Big Blue's recently unveiled WebSphere Voice Application Access product is
middleware designed to simplify the process of building and managing voice
portals, and expand Web-based portals to voice.
''What we're doing with WebSphere Voice Application Access is extending the
portal paradigm to voice,'' said Sunil Soares, director of product management at
IBM's Pervasive Computing Division. ''We are helping developers to create the
next generation of voice portals, which are part of a multichannel, multimodal
approach to accessing back-end applications.''
The new offering includes IBM's WebSphere Voice Server, as well as
ready-to-use e-mail, personal information management (PIM) functions and sample
portlets. It also supports VoiceXML and Java, including development tools based
on Eclipse, the open-source, vendor-neutral platform for writing software. It
uses open-standard programming languages to create voice-enabled applications
that will interoperate with a range of Web servers and databases.

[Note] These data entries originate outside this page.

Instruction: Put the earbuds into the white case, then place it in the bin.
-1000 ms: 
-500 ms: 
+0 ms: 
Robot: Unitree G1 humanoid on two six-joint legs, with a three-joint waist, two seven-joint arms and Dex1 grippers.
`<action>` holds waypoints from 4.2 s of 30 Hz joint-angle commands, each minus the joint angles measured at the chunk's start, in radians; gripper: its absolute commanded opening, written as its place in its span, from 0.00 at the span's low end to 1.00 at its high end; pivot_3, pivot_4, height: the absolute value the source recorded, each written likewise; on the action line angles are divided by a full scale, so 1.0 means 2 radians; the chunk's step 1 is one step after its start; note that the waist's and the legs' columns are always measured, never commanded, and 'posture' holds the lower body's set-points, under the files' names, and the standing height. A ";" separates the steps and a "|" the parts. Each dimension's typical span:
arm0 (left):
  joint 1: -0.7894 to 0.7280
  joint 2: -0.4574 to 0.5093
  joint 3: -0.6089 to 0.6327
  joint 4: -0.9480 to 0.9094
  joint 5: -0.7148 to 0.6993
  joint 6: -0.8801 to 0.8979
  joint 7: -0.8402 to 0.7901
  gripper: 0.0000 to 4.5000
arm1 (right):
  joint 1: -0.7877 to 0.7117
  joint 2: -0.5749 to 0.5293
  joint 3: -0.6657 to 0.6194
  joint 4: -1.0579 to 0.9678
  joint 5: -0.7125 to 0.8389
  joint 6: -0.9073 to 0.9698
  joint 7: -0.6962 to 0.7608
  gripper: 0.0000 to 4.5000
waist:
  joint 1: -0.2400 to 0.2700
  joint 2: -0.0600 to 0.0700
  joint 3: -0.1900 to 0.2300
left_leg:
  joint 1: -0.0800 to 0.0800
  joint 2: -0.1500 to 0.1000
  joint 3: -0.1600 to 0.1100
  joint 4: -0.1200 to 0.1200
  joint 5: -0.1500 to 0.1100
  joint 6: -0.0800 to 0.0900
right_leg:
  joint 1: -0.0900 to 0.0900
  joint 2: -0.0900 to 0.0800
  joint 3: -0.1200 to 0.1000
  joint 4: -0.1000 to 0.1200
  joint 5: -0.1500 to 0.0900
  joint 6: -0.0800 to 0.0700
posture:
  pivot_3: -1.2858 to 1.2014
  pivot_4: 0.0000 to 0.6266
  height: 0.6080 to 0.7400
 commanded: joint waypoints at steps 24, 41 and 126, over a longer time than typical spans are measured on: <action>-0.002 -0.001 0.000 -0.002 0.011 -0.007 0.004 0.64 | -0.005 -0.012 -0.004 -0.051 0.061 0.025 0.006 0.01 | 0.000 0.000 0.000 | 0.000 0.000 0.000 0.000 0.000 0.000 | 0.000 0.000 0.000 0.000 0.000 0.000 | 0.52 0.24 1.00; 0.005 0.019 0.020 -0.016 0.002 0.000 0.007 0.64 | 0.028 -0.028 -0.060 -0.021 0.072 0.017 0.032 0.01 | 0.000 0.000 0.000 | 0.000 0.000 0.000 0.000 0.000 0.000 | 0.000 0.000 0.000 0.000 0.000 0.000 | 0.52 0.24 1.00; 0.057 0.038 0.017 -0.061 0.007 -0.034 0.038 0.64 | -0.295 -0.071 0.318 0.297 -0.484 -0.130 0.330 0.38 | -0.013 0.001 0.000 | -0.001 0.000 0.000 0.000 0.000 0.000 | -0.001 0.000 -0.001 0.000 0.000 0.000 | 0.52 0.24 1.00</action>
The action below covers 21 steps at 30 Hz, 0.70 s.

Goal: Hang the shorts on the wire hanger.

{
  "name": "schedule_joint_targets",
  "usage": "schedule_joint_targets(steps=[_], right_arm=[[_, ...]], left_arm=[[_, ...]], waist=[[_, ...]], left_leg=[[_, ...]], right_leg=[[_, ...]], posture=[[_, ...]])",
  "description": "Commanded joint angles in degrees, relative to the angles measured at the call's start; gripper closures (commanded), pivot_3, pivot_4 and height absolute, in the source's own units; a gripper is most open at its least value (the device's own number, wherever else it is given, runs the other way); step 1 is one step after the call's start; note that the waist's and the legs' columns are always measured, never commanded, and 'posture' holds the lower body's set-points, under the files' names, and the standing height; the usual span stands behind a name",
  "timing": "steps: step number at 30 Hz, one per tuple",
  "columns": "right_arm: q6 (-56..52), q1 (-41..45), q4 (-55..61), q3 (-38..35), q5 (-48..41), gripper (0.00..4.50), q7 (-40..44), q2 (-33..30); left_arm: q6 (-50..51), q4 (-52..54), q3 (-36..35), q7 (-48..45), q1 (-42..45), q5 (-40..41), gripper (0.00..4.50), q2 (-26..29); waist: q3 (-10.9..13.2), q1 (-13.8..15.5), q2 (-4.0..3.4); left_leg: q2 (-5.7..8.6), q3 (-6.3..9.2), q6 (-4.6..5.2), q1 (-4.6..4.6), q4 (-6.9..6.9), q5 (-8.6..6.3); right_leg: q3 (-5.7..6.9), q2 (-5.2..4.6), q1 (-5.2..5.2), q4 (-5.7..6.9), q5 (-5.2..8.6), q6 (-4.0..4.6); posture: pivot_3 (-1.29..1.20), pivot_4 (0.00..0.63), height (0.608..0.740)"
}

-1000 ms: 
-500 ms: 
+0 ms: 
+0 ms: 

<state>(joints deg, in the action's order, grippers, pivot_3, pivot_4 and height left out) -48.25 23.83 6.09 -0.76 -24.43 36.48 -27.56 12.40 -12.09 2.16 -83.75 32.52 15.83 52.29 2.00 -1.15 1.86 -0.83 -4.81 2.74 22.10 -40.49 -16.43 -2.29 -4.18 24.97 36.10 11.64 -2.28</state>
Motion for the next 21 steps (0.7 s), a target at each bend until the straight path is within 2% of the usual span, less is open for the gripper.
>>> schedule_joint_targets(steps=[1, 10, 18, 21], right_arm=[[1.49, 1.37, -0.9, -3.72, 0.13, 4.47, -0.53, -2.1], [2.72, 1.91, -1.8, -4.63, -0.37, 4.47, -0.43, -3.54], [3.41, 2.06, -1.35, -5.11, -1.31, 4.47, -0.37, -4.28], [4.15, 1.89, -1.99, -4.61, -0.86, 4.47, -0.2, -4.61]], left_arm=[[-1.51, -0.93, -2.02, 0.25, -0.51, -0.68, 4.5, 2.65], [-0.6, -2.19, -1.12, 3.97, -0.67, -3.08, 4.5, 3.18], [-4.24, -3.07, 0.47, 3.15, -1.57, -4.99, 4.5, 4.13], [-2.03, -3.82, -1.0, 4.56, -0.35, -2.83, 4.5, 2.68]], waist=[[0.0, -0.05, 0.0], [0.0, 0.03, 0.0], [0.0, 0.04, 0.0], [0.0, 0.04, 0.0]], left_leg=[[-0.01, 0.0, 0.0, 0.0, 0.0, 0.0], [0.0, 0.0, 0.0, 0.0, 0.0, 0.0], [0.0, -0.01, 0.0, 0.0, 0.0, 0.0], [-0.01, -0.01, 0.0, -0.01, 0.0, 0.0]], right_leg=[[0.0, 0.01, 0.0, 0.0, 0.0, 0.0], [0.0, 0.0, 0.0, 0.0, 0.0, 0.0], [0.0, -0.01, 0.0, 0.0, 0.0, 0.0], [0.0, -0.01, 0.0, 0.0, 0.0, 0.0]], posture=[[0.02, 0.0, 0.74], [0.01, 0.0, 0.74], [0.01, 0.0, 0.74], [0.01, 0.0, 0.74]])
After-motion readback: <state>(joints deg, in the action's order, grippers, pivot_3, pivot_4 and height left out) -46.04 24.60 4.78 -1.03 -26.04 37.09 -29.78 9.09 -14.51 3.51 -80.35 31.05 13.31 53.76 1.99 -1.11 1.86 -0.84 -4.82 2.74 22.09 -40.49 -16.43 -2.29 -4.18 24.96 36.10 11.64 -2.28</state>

A key component of this new release for developers is the WebSphere Voice
Toolkit, which allows users to write VoiceXML applications, as well as test and
debug the grammars and pronunciation. IBM's Soares sees a big opportunity in
this market for developers, which his company is courting energetically.

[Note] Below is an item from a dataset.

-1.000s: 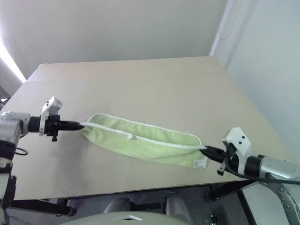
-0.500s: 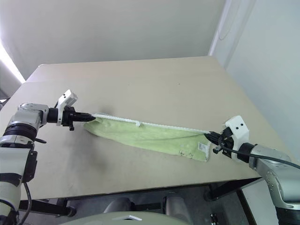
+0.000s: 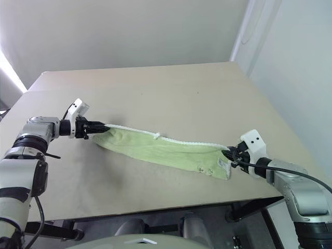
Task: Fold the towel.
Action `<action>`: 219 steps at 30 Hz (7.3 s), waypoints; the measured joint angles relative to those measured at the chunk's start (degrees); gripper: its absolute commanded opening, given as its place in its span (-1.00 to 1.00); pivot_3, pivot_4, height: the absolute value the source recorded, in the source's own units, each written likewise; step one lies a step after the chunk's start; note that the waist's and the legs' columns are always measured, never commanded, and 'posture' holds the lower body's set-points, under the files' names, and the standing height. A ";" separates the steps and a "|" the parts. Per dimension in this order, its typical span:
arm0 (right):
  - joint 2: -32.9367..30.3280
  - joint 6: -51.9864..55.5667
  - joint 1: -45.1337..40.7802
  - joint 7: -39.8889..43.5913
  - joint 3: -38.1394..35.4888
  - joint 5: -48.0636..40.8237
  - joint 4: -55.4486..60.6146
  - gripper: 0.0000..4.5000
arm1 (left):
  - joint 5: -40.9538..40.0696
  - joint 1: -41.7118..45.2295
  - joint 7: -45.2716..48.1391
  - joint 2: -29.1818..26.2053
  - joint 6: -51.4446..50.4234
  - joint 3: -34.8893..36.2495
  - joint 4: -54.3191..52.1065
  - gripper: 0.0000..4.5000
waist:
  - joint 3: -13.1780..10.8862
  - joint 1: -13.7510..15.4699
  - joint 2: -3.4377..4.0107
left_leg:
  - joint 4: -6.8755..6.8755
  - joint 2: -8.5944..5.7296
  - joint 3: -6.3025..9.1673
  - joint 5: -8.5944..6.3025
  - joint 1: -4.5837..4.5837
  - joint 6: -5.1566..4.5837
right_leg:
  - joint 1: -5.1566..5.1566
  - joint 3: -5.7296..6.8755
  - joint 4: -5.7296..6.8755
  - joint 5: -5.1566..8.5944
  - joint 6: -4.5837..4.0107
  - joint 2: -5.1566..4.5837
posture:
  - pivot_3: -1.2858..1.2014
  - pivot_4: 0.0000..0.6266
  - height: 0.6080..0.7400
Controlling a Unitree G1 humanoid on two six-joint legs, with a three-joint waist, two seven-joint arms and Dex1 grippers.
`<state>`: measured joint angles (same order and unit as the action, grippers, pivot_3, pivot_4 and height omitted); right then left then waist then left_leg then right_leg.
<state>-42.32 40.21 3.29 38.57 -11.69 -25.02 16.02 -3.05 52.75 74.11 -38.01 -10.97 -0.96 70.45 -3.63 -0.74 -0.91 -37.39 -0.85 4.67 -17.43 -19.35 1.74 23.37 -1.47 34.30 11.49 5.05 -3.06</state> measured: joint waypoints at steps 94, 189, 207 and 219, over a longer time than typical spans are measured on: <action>6.20 3.87 19.45 -60.56 -12.08 -86.69 -0.56 -0.97 | -7.57 -11.11 11.14 3.86 -4.81 -2.71 -25.47 1.00 | 0.01 0.23 0.11 | 0.15 0.53 -0.09 -0.06 -0.07 -0.12 | -0.12 -0.15 -0.21 -0.09 -0.39 0.50 | 0.03 -1.00 1.00; 17.07 26.97 -26.02 -41.98 19.67 -55.99 -7.24 -0.08 | -7.58 -8.49 5.54 5.48 -3.32 -1.89 -22.19 1.00 | -0.16 -0.09 0.08 | 0.07 0.54 -0.11 -0.15 -0.08 -0.31 | 0.27 -0.18 -0.05 -0.19 -0.45 0.60 | 0.03 -1.00 1.00; 12.68 14.75 -22.41 -25.04 14.61 -35.90 7.01 1.00 | -7.64 -9.76 4.51 4.59 -4.53 -1.40 -23.41 1.00 | -0.16 -0.07 0.08 | 0.10 0.53 -0.11 -0.15 -0.09 -0.31 | 0.27 -0.16 -0.08 -0.24 -0.28 0.60 | 0.03 -1.00 1.00; 13.86 0.31 -17.22 -15.73 27.98 -7.14 -0.11 1.00 | -9.91 -9.90 3.37 1.55 -17.30 0.52 -24.63 1.00 | -0.12 -0.37 0.02 | -0.01 0.53 -0.10 -0.14 -0.02 -0.30 | 0.22 -0.17 0.00 -0.17 -0.44 0.63 | 0.03 -1.00 1.00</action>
<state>-28.46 40.52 -13.93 22.84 16.29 -32.16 15.92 -12.96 42.84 77.48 -36.46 -28.27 -0.44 45.83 -3.75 -1.10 -0.89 -37.40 -0.31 4.57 -17.57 -19.37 1.43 23.59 -1.64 34.30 11.33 4.61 -2.43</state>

''There is a large pool of Web developers out there not
yet familiar with voice technologies,'' Soares told Programmers Report
. ''We'd like to unleash that
vast pool of Web developers to start writing voice applications.''
Many enterprises prefer to utilize internal resources to develop their own
speech applications, but speech app development is a highly specialized
discipline. In the words of Soares, it's ''tricky stuff.''
''Believe it or not,'' Soares explained, ''there are many ways that you can say
even something as simple as 'yes' and 'no.' There's 'yes,' 'yeah,' 'okay,' 'all
right,' 'no,' 'nah' -- and even more. And it gets worse. If I'm writing a stock
quote application, for example, I know it will have multiple stocks, maybe
15,000 that are regularly traded in the U.S. And let's say [some] of them will
be IBM. Now the grammar for IBM could be 'IBM,' 'International Business
Machines' or 'Big Blue.' I need the ability to write that grammar. If I'm adding
Microsoft, 'Microsoft' doesn't exist in the dictionary, so the engine has to be
able to recognize a specific pronunciation.''
IBM supports a language called the International Phonetic Alphabet (IPA),
Soares said, which makes it easier for users to build pronunciations.

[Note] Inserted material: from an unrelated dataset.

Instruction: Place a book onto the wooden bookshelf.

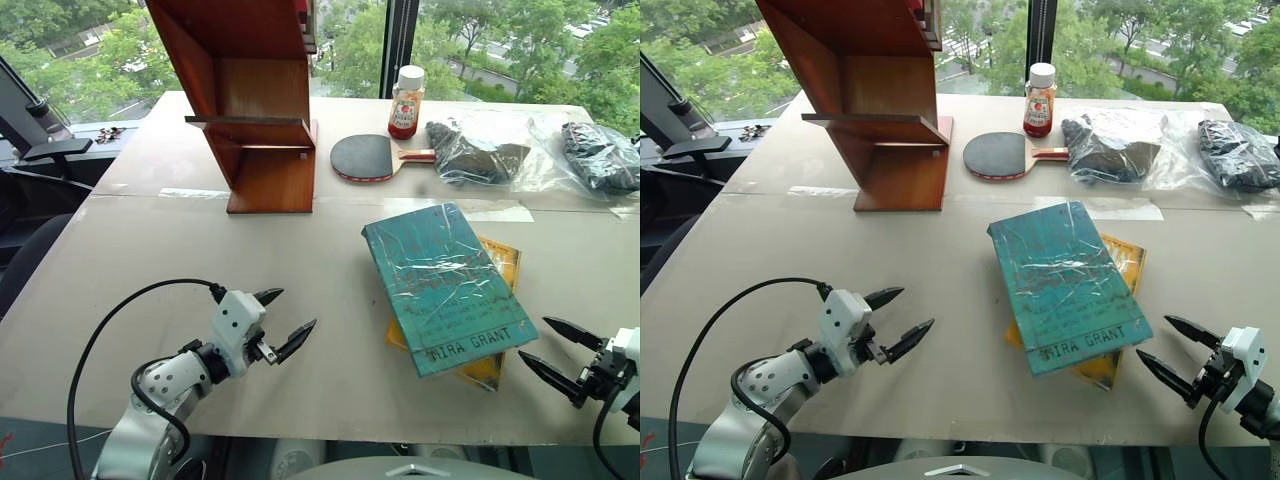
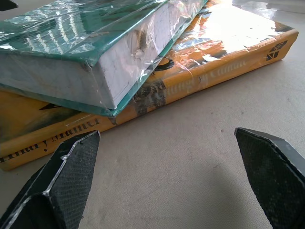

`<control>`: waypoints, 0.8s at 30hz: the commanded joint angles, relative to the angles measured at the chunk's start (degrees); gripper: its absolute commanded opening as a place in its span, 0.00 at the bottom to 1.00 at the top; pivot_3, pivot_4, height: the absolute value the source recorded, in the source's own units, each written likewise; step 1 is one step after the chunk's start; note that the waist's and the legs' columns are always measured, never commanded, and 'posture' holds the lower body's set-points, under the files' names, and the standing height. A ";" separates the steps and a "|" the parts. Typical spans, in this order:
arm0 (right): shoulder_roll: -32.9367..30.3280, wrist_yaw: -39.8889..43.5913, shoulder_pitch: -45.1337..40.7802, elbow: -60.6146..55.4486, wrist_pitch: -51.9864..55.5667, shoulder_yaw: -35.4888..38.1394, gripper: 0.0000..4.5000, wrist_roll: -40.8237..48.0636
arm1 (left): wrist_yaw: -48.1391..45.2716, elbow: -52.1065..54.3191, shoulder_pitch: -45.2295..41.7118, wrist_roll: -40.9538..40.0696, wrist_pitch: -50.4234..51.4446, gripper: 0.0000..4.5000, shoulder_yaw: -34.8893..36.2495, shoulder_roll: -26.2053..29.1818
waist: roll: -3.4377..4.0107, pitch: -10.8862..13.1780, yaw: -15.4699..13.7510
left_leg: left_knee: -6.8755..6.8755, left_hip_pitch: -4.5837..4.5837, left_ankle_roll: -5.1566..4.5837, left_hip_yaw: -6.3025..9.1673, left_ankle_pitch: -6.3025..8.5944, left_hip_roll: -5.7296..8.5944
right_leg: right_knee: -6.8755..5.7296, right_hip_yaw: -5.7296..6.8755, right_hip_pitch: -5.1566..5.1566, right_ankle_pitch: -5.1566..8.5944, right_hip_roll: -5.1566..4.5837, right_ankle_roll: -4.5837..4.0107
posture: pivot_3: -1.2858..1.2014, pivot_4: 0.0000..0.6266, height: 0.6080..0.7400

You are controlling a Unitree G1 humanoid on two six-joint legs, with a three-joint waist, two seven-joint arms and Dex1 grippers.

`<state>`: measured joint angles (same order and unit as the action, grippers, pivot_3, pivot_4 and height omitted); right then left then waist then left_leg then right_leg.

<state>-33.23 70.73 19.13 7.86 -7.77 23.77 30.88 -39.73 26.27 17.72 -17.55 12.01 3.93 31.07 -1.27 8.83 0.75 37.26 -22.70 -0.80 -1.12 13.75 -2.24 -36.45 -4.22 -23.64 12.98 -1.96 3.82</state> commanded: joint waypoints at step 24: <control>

IBM pioneered voice recognition technology with its ViaVoice dictation
software. The company continues to invest heavily in the technology, which it
considers an essential component of its ''pervasive computing'' strategy, and it
has thrown its considerable weight behind the VoiceXML standard.
''We want to make voice application development as easy as possible,'' Soares
said. ''We recognize that voice application development historically has been the
domain of a very few people with very specific, highly proprietary skills. We
want to change that by supporting VoiceXML.''
IBM is also a fierce proponent of ''multimodality,'' which these tools support.
Multimodal applications essentially provide users with a choice of input
sources, generally including voice, keypad, keyboard, mouse and stylus. Output
takes the form of spoken prompts, audio and/or graphical displays.
IBM has just released a beta version of its WebSphere Multimodal toolkit, and
the recently submitted a specification to the W3C called XHTML+Voice Profile --
X+V for short -- which Soares believes will make multimodality more accessible
to a greater number of developers. X+V comprises XHTML v 1.0, some VoiceXML
modules and a set of XML events.
''The beauty of X+V,'' Soares said, ''is that you write an application once, and
it's rendered in three different modes: visual-only, voice-only and multimodal.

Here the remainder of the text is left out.